A oil-rig worker was noticing that he had been becoming more and more easily fatigued and complained of "aching in his bones" and urine that "turned white (precipitated-out) when he urinated. He slipped climbing a ladder and fractured his femur and was immediately flown to the nearest hospital. Upon admission, the physician set his leg and upon examination noticed that the patient was anemic, pale and weak for a person in his line of work. Blood, urine and a bone marrow aspirate samples were obtained for analysis and demonstrated the following:
Hematocrit--low; bone marrow--increased numbers of plasma cells and large multi-nucleated cells; serum immunoglobulins IgG 2100 mg% (Normal 600-1500mg%); IgA 200 mg% (normal 50-125 mg%); IgM 50 mg% (Normal 75-150mg%); Urine-Proteinuria.
These data, along with corroborating radiological and histological findings yielded the diagnosis of Multiple Myeloma. Based on this information, please account for the proteinuria condition; and, fully-describe what these proteins are as well as their relationship to the condition diagnosed in the patient.

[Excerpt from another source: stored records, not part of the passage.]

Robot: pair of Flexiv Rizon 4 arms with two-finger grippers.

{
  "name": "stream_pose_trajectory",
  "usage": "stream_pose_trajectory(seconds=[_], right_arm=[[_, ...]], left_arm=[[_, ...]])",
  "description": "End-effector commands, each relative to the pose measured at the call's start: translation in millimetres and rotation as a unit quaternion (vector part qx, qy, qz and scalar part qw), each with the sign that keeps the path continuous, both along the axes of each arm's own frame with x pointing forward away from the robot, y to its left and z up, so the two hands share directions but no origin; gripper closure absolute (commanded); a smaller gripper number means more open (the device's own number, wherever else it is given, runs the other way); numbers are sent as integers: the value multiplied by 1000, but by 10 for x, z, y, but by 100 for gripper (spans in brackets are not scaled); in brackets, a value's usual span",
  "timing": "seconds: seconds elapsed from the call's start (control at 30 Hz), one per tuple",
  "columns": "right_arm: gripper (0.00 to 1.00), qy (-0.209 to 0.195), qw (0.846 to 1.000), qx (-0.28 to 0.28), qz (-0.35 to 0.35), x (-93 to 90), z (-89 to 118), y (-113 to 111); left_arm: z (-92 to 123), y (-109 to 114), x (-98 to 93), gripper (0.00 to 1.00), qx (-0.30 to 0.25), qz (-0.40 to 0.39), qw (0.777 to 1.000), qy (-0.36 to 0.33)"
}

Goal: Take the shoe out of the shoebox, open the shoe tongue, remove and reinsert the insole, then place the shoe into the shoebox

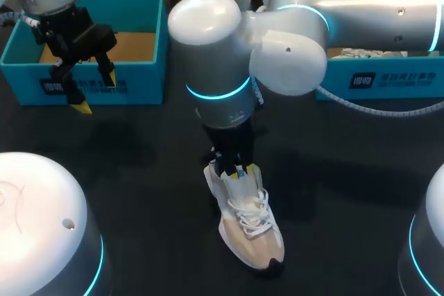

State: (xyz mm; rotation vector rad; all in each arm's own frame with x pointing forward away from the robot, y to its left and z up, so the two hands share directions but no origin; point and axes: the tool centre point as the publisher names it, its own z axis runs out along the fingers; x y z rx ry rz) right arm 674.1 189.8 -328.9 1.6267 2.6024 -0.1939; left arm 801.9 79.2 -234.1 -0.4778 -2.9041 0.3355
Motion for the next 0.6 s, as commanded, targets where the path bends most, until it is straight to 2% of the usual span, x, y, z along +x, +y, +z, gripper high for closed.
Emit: stream_pose_trajectory(seconds=[0.03, 0.17, 0.33, 0.37, 0.4, 0.43, 0.47, 0.6], right_arm=[[80, -6, 1000, 3, 9, -18, 130, -130], [76, -22, 996, -5, 90, 29, 365, -206], [51, -61, 973, 9, 223, 184, 566, -270], [44, -70, 963, 16, 259, 211, 593, -274], [19, -71, 956, 18, 286, 238, 618, -279], [5, -66, 949, 15, 308, 276, 634, -277], [0, -66, 940, 17, 335, 310, 649, -268], [0, -88, 903, 49, 417, 431, 714, -258]], left_arm=[[4, 7, -7, 0, 1, -1, 1000, -1], [4, 7, -7, 0, 1, -1, 1000, -1], [4, 7, -7, 0, 1, -1, 1000, -1], [4, 7, -7, 0, 1, -1, 1000, -1], [4, 7, -7, 0, 1, -1, 1000, -1], [4, 7, -7, 0, 1, -1, 1000, -1], [4, 7, -7, 0, 1, -1, 1000, -1], [4, 7, -7, 0, 1, -1, 1000, -1]])
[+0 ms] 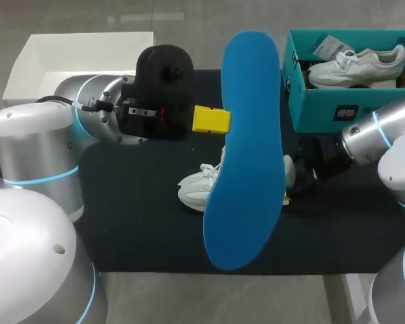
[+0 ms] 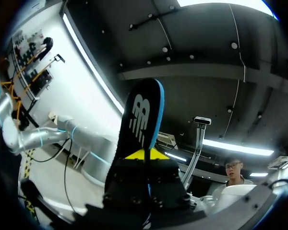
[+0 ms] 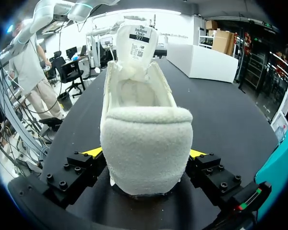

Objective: Take the shoe out of the shoebox, open the shoe tongue, remove and reinsert the insole, then place the shoe into the shoebox

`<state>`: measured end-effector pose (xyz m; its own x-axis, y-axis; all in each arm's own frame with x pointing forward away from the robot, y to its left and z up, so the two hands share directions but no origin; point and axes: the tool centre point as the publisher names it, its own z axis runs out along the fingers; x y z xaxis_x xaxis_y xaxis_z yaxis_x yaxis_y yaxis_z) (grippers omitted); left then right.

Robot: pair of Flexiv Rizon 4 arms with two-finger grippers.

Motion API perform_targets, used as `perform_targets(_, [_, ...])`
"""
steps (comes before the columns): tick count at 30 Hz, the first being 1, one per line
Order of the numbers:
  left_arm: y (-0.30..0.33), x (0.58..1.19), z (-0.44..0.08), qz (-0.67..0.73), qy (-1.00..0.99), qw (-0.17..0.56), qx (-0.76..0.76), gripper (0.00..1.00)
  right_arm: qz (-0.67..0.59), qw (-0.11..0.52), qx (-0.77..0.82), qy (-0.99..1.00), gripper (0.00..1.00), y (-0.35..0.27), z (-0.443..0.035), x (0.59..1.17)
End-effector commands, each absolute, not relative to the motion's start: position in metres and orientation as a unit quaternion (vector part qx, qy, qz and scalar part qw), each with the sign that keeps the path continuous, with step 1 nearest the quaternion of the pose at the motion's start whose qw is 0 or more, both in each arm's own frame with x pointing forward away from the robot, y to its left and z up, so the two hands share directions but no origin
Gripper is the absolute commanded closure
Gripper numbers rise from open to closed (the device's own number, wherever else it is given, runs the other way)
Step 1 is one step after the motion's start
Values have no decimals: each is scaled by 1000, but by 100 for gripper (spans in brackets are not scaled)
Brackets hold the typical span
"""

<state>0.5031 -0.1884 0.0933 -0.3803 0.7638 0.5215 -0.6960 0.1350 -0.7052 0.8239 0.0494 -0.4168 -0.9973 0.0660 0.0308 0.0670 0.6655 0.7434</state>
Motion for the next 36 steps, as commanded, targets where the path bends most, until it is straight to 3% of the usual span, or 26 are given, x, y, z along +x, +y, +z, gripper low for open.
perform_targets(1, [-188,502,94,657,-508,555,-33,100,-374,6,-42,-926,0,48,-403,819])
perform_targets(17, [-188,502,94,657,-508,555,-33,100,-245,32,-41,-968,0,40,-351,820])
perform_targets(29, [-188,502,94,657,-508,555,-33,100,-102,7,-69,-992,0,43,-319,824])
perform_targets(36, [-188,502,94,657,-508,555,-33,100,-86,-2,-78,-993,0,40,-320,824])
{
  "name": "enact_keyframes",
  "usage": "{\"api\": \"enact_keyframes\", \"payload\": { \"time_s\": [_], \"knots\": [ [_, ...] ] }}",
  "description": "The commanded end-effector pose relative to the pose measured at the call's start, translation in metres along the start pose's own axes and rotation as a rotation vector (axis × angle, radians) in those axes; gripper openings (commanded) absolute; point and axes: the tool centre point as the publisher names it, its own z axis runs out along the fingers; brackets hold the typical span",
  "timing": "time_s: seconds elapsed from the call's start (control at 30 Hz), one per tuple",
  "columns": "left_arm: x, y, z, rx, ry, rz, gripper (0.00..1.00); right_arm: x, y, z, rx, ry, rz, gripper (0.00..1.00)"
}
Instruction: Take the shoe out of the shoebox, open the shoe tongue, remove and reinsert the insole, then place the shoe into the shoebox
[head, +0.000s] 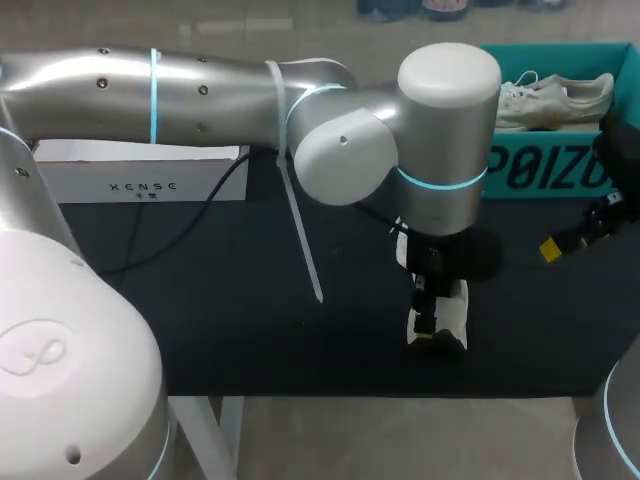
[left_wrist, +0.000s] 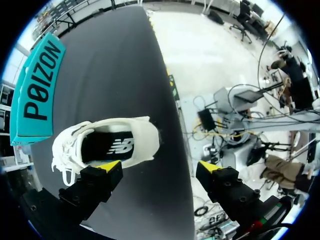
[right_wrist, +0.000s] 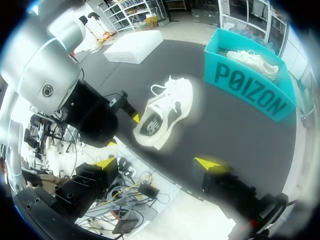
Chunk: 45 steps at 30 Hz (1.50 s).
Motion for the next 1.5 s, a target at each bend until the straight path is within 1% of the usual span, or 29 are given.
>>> {"api": "enact_keyframes", "payload": {
  "time_s": [0.03,0.2,0.4,0.53,1.5],
  "knots": [
    [-0.007,-0.012,0.014,-0.021,0.016,-0.005,1.0,0.0,-0.001,0.001,-0.002,-0.002,0.0,1.0],
    [-0.012,-0.02,0.025,-0.01,0.023,-0.011,1.0,0.0,-0.001,0.001,-0.002,-0.002,0.0,1.0],
    [-0.017,-0.031,0.03,-0.028,0.026,-0.017,1.0,0.0,-0.001,0.001,-0.002,-0.002,0.0,1.0],
    [-0.017,-0.035,0.035,-0.037,0.033,-0.021,1.0,0.0,-0.001,0.001,-0.002,-0.002,0.0,1.0],
    [-0.005,-0.027,0.033,-0.079,0.027,-0.056,1.0,0.0,-0.001,0.001,-0.002,-0.002,0.0,1.0]
  ]
}}
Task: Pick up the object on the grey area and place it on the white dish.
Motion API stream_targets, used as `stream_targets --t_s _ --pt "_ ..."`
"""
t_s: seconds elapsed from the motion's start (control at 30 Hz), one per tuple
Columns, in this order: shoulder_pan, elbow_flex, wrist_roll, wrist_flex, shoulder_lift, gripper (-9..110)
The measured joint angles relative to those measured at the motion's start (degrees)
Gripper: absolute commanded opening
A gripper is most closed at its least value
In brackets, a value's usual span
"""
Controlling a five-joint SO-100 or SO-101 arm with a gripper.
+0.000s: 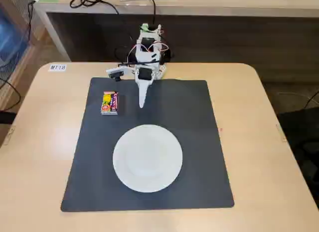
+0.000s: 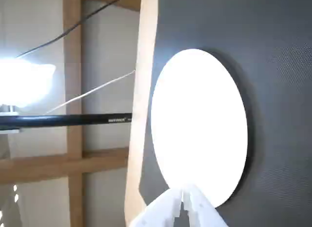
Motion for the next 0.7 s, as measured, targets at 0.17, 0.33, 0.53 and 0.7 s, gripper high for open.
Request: stream_targets --t_s 0.17,0.33,0.53,0.7 --pt "4.1 -6.2 8.1 6.4 -5.3 0" --pt "3.6 -20.0 10.2 7.2 -4.5 0" --pt "4.8 -21.4 10.2 7.3 -7.6 0" --pt "6.6 -28.2 10.8 8.1 -18.0 0"
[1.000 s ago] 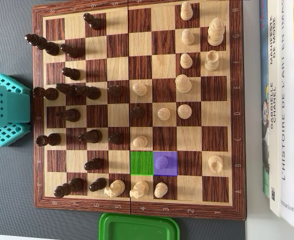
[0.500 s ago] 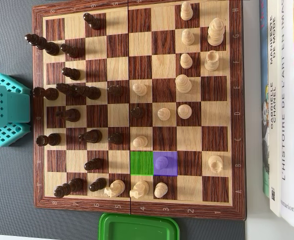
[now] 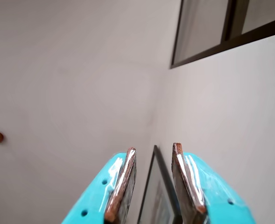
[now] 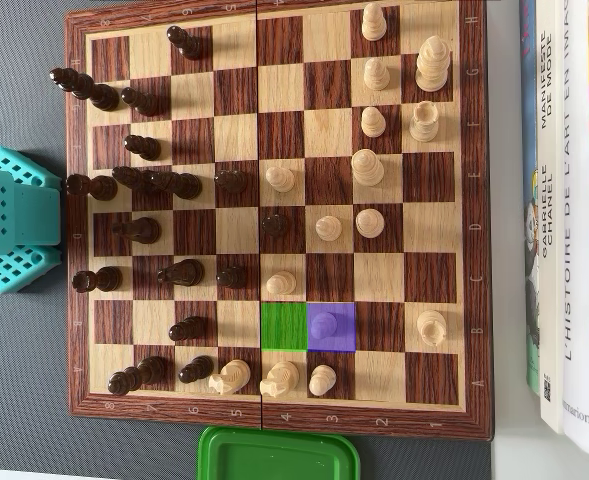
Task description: Play chess
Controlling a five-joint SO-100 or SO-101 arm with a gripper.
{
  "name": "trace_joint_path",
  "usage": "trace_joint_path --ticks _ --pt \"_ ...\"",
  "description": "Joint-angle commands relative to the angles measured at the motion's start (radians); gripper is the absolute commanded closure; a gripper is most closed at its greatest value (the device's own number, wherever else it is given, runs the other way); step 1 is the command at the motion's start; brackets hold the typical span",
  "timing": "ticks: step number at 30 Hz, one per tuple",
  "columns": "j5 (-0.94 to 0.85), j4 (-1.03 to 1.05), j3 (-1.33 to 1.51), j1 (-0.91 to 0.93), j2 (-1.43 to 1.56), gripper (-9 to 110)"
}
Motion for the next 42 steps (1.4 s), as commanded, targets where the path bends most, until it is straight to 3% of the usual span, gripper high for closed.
trace_joint_path --ticks 1,15,20,42 --pt "-0.002 0.000 0.020 0.002 -0.003 89" --pt "-0.003 0.003 0.020 -0.008 -0.003 89" --pt "-0.006 0.110 0.008 0.003 -0.003 89" --pt "-0.006 1.454 -0.433 0.005 -0.005 89"
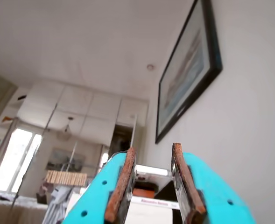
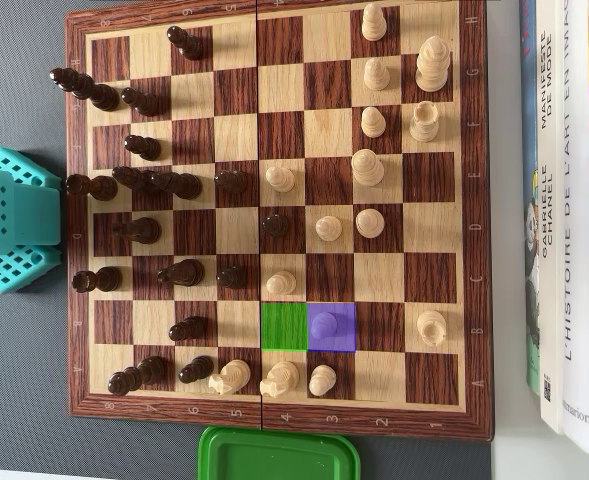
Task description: Play chess
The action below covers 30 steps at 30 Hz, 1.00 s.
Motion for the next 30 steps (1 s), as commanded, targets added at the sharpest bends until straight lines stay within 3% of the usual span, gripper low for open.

A multiple myeloma is caused by abnormal neoplastic plasmatic cells, they’re a type of white blood cell. Normal plasma cells make antibodies to help the body fight infections and diseases, hence when plasma cells become cancerous, they divide without control and these retain the capacity to produce antibodies, therefore, with many cancer plasma cells the number of antibodies is increased. However, because neoplastic cells do not function normally and, they produce defective antibodies, which are immunoglobulin-free light chains (called paraproteins) which may be of the kappa or lambda type. This type of immunoglobulins is found in the urine because they are small, and are therefore easily cleared by the kidneys.